A great deal of credit for the movie’s success goes to legendary director Raoul Walsh, who keeps the story racing forward. He started in film in 1913, working both behind and in front of the camera. His acting career ended after 1928 because of a freak accident (a jackrabbit hitting the windshield of his car) that cost him an eye. Walsh had directed Douglas Fairbanks Jr. in Thief of Bagdad and Gloria Swanson in Sadie Thompson, and he introduced John Wayne to audiences in 1930’s The Big Trail. He made movies in all genres, though he’s responsible for the classic gangster pictures The Roaring Twenties and High Sierra. In the 1950s he adapted Norman Mailer’s unsentimental WWII novel, The Naked and the Dead. He retired from directing in 1964, with 139 films to his credit.
The movie also boasts a score by one of the Hollywood greats, Max Steiner, who wrote the themes for Gone With The Wind, Cassablanca, and Now, Voyager. He won 3 Oscars in his career, out of 24 nominations.

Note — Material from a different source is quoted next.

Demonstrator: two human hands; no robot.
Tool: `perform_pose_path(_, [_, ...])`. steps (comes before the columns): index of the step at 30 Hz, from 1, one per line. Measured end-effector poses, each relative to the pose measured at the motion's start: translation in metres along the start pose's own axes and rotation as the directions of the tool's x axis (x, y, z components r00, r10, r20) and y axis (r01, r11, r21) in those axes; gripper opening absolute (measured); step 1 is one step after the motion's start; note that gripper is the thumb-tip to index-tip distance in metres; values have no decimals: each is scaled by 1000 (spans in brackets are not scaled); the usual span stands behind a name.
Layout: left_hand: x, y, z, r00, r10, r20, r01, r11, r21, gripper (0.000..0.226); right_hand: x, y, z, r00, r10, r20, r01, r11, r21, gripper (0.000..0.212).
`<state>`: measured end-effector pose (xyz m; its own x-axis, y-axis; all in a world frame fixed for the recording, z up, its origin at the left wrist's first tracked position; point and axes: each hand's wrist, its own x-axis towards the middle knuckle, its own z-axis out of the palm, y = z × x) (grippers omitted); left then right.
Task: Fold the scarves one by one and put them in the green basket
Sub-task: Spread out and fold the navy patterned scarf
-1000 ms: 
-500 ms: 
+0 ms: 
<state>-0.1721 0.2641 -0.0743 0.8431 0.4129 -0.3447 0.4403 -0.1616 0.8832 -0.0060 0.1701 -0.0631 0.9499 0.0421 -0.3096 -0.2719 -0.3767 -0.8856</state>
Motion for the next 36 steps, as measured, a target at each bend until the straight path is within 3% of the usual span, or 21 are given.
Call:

There is one major goof in the movie. During the opening train-robbing sequence, Jarrett jumps from the top of a tunnel when the train comes through in order to board the train. When the stuntman does the gag, you can see the mat that he’s jumping onto come up into view.
While crime stories and film noir continued on in the 1950s, the gangster picture went out of style. It showed up only rarely in the 1960s, such as with John Boorman’s Point Blank in 1968 (which was later remade – poorly – by Mel Gibson as Payback). That all changed in the 1970’s, first with Coppola’s Godfather and Godfather II. Then Martin Scorsese came along and claimed the genre with Mean Streets, followed by Goodfellas and Casino. Eventually the rap industry turned “gangster” into a sub-culture of society. Watching Cagney in White Heat, though, could show self-styled gangsters of today a thing or two about the classic gangster style.